> [Raw data]:
---+---

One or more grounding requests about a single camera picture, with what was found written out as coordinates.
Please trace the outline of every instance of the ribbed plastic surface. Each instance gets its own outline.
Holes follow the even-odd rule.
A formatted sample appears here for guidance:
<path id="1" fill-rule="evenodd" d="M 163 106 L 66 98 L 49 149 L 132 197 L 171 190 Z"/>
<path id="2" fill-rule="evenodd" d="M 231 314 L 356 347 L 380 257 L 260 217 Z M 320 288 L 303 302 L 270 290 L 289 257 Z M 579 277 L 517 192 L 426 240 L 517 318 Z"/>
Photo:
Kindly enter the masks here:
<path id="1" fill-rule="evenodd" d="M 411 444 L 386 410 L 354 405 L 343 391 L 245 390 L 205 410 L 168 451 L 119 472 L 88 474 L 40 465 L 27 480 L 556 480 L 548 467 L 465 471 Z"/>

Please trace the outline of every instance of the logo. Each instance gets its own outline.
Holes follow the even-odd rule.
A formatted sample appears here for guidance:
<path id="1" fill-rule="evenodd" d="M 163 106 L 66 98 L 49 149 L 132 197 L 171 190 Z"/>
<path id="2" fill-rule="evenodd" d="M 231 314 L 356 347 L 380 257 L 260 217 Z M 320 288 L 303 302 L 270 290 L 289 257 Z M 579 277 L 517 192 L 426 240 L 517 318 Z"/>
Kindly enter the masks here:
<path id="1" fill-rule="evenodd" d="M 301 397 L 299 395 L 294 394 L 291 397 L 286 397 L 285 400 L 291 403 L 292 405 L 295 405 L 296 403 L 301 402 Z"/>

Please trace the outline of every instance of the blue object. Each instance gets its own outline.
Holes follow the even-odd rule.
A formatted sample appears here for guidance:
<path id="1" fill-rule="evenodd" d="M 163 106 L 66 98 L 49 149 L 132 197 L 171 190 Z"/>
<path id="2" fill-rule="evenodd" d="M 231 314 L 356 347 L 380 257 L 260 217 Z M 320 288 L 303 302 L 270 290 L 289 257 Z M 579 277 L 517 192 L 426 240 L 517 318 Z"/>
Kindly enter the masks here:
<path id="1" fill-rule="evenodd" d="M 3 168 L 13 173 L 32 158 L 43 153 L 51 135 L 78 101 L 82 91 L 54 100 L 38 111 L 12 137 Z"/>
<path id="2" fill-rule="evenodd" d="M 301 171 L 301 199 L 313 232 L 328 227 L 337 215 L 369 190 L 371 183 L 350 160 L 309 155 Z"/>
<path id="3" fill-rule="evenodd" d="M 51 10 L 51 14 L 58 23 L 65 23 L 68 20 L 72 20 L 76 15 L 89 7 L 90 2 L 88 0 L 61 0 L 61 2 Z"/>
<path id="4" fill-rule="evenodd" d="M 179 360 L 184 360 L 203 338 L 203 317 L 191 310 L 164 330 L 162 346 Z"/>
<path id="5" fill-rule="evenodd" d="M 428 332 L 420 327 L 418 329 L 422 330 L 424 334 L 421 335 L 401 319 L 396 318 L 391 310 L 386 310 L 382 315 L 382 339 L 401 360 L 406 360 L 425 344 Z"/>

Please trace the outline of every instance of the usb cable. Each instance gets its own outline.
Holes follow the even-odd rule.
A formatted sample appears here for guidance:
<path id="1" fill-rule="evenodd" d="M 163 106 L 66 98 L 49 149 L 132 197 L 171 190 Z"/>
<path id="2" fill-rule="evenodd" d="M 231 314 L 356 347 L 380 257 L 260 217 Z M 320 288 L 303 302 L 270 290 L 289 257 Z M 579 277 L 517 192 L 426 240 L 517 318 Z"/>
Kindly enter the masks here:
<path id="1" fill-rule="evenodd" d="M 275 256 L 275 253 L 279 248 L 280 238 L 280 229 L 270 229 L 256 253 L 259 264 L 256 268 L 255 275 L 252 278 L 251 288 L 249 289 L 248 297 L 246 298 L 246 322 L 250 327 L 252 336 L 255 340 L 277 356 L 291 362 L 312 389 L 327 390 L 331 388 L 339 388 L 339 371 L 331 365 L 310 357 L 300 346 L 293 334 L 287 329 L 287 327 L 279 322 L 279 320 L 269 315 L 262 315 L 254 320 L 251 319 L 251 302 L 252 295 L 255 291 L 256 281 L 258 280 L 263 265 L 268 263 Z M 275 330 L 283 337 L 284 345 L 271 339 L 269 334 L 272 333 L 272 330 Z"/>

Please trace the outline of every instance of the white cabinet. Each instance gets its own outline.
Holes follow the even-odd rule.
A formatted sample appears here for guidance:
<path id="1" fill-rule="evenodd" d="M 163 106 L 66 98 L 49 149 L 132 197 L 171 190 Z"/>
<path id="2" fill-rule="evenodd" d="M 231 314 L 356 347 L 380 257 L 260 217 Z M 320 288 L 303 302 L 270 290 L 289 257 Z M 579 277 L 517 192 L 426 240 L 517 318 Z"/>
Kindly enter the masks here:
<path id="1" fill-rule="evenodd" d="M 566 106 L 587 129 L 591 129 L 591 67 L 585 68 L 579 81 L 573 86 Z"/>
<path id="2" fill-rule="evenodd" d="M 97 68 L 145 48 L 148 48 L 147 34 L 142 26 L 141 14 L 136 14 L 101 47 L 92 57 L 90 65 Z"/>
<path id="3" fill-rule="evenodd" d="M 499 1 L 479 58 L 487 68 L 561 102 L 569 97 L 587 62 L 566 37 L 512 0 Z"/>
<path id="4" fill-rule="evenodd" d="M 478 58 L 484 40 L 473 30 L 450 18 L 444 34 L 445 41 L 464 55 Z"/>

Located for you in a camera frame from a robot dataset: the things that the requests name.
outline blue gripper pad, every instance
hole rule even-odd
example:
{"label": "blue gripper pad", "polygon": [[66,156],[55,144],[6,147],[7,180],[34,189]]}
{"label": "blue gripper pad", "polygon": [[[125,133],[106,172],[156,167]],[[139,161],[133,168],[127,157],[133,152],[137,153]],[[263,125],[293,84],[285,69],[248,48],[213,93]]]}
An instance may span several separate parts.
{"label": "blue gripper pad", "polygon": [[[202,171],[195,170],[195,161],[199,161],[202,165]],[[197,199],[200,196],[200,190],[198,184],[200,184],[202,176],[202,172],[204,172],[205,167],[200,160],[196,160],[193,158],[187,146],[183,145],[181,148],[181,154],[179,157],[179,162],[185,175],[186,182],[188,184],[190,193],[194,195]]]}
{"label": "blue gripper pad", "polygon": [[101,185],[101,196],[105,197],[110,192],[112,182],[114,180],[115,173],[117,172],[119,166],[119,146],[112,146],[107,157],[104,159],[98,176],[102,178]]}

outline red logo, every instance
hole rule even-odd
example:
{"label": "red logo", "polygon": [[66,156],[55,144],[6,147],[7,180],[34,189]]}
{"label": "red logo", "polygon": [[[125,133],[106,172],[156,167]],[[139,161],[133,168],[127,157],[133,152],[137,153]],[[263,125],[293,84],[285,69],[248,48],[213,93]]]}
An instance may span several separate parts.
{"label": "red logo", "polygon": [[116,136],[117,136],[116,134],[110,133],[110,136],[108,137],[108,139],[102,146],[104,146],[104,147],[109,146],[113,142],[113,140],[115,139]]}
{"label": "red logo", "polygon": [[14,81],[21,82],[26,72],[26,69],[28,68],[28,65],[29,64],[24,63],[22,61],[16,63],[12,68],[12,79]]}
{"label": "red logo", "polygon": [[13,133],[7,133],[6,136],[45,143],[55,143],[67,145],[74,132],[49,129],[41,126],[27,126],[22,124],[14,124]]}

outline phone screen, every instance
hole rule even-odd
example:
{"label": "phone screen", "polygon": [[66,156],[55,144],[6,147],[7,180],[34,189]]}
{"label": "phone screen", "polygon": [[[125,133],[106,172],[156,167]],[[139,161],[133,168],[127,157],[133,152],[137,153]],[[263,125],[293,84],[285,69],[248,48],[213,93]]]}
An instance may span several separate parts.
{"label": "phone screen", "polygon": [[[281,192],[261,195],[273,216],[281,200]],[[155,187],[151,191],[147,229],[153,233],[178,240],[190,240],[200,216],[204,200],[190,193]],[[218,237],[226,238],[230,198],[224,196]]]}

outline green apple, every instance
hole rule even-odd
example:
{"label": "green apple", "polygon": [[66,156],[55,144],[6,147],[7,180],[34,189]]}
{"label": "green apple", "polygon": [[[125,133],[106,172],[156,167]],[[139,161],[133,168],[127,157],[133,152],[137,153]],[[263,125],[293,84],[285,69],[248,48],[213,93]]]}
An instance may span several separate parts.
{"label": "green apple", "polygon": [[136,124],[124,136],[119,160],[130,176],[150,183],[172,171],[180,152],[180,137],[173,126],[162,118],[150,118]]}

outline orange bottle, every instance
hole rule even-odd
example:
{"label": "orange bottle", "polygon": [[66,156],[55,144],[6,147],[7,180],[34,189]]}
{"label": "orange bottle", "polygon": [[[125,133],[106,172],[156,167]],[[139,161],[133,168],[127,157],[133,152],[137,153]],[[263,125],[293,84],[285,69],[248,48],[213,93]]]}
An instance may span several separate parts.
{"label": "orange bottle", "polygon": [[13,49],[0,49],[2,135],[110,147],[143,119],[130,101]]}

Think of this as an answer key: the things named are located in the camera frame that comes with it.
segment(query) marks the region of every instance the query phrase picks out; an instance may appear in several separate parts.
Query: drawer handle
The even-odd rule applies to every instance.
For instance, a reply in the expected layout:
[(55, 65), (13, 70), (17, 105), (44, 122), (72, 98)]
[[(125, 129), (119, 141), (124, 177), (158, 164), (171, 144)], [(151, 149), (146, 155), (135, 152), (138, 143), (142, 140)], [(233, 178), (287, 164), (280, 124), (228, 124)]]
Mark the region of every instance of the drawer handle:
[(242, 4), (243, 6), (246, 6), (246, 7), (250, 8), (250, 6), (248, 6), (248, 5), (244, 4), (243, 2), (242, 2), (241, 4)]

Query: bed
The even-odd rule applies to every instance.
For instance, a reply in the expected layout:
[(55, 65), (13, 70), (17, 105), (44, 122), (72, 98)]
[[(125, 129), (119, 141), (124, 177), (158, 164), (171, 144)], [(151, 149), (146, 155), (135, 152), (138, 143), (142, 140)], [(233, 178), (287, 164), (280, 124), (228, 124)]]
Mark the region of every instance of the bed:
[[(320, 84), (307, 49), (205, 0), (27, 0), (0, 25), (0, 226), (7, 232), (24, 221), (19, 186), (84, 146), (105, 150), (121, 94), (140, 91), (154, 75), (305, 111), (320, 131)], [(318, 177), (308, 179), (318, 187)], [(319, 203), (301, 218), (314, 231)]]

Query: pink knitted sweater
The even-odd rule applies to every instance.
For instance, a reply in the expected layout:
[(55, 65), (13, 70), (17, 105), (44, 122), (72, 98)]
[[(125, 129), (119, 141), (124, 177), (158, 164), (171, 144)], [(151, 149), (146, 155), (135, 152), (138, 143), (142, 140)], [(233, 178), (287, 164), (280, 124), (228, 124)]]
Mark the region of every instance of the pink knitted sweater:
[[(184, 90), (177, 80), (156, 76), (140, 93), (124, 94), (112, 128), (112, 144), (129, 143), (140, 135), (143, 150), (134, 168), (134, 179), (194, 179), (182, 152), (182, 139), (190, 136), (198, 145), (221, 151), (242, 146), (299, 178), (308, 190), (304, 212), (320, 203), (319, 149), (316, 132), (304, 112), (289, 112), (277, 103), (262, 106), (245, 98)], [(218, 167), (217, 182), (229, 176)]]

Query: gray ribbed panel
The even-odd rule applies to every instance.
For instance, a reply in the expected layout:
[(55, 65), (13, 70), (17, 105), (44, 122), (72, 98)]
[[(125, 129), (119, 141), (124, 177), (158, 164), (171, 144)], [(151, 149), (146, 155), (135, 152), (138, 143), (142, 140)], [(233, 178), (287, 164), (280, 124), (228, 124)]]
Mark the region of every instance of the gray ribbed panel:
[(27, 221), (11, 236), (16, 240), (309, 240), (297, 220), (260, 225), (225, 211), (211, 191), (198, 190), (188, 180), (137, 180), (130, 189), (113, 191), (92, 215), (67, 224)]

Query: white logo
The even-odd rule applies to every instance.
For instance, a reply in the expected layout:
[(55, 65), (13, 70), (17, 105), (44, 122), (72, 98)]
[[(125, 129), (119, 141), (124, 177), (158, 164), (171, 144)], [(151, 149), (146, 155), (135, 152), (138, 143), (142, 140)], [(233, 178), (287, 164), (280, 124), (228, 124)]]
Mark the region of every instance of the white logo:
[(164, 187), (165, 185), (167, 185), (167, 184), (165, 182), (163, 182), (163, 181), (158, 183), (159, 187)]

---+---

Copy out each line from the listing that contains the string "camera".

> [Solved problem]:
One or more grounding requests about a single camera picture, with what was found written out as coordinates.
Located for you in a camera frame from a robot dataset: the things that the requests name.
Think of this as an answer key: the things named are located in the camera frame that comes with it.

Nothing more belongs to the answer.